Rather than pairing a thumper with a speedster, the Bears have inside linebackers who can do both.
“We can feed off each other,” Trevathan said. “I know he played in Canada for a bit, but I like his attitude and the way he hits the linemen. And, you know, he hits fullbacks. And he’s just aggressive.”
On the fourth defensive down of his NFL career, Freeman intercepted Jay Cutler’s pass and returned it four yards for a touchdown.
Freeman hasn’t mentioned the 2012 season opener — which the Bears won, 41-21 — to the quarterback yet.
“I might keep that in my back pocket,” he said.
Cutler was the first Bears player to text Freeman when he signed.Freeman joked that it meant he had a short memory, but said the communication “says a lot about him.”
He first noticed Cutler’s leadership last August, when the Bears held joint training camp practice in Indianapolis.
The defense’s goal is to “get the ball back to 6 anytime you can,” he said.
“He has that gunslinger mentality,” he said. “And I’d rather have a gunslinger back there than a guy who holds the ball.”
Freeman suspected his time in Indianapolis — home of oft-sacked star Andrew Luck —would be short. He signed a restricted free agent tender for $2.35 million last year, and said the Colts gave him a take-it-or-leave-it offer three weeks before the start of free agency in March.
When he brought them the Bears’ offer, they told him he should take it.
“I can’t beg to stay,” he said. “They moved on.”
He had hard feelings.
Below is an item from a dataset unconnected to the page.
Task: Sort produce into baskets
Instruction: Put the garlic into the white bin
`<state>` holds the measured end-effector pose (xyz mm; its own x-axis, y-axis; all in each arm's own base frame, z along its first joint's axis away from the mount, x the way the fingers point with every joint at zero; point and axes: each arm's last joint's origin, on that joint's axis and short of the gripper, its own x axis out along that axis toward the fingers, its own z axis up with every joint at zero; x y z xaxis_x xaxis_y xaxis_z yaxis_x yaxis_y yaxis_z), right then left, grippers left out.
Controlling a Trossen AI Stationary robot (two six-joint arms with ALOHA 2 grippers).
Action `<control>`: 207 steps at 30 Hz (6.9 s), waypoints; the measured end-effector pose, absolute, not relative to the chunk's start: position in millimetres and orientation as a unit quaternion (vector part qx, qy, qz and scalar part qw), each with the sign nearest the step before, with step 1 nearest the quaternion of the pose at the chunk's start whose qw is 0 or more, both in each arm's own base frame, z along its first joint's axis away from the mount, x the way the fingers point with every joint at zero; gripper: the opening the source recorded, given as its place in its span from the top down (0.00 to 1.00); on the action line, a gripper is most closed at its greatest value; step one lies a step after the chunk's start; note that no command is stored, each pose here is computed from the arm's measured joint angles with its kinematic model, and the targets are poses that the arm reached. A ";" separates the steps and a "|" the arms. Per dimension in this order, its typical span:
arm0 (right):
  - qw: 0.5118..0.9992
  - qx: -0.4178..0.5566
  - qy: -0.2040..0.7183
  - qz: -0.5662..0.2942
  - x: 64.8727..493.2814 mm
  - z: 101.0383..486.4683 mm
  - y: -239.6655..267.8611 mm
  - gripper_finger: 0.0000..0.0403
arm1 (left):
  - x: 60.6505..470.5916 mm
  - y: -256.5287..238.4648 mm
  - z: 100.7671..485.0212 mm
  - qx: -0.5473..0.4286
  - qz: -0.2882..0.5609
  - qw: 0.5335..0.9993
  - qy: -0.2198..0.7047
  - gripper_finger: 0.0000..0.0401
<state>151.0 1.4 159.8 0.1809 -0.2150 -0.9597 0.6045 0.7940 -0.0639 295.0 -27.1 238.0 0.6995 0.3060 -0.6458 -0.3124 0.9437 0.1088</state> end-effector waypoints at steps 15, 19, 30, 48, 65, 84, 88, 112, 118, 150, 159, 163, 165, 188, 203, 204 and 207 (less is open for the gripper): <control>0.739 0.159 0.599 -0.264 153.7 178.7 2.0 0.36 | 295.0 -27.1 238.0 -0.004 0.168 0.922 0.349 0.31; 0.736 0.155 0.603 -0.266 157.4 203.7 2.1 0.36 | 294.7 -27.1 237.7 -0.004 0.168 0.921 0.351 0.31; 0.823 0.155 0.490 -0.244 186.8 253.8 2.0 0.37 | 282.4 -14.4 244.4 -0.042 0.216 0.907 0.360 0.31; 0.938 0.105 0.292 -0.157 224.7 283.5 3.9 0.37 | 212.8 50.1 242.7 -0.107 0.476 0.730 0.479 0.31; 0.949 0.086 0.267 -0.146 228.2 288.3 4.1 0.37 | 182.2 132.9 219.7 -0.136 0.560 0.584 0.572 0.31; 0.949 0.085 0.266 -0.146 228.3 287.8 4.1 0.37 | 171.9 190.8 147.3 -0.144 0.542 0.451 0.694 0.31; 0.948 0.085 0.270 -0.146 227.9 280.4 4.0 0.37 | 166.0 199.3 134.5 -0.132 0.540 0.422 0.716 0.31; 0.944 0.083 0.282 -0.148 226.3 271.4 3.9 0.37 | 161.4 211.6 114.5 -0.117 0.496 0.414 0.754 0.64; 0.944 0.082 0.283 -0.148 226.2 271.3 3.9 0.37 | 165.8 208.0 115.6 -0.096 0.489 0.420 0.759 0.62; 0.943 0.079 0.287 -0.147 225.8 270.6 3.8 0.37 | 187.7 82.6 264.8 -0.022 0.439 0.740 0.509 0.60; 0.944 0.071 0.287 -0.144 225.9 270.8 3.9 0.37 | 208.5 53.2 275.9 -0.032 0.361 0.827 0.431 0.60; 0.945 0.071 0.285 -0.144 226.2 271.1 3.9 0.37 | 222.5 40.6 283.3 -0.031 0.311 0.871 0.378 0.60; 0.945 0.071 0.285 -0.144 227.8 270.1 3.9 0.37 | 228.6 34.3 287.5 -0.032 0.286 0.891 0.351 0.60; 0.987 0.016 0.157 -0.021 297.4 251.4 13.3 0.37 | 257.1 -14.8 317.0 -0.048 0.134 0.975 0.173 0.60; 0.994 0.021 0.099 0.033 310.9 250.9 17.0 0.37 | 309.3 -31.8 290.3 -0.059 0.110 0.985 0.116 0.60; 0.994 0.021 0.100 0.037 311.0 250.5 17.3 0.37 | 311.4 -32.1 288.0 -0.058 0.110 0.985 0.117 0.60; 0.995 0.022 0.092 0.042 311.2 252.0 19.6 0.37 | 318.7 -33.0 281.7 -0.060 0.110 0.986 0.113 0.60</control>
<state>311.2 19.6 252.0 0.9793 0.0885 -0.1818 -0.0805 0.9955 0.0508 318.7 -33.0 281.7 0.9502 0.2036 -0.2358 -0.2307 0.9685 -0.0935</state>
In March, former Colts tight end Coby Fleener said some teammates were “just along for the ride” in 2015. Freeman responded, saying Fleener talking about him behind his back was a “bitch move.”
“Those are still my guys,” Freeman said of the Colts, who the Bears play Oct. 9. “With the whole comment, I still take pride because I felt like I was a leader up there.”
It’s part of what Bears coach John Fox admires in Freeman. He supposes his edge comes from the CFL, which Fox likened to “like being in Triple-A.”
“The thing I liked aboutJerrellis that he has a little bit of a chip,” Fox said.
Freeman still looms large back on campus.
In UMHB’s old field house, home of the newJerrell Freeman Team Meeting Room, hangs a mural of Freeman tackling the Offensive Player of the Year during the 2007 semifinal.
“Everybody that comes here as a football player certainly hopes one day to have a story like Jerrell,” Fredenburg said. “Those are certainly few and far between.”
Freeman knows it.
“I take pride in just being that guy that worked from the ground,” he said, “all the way up.”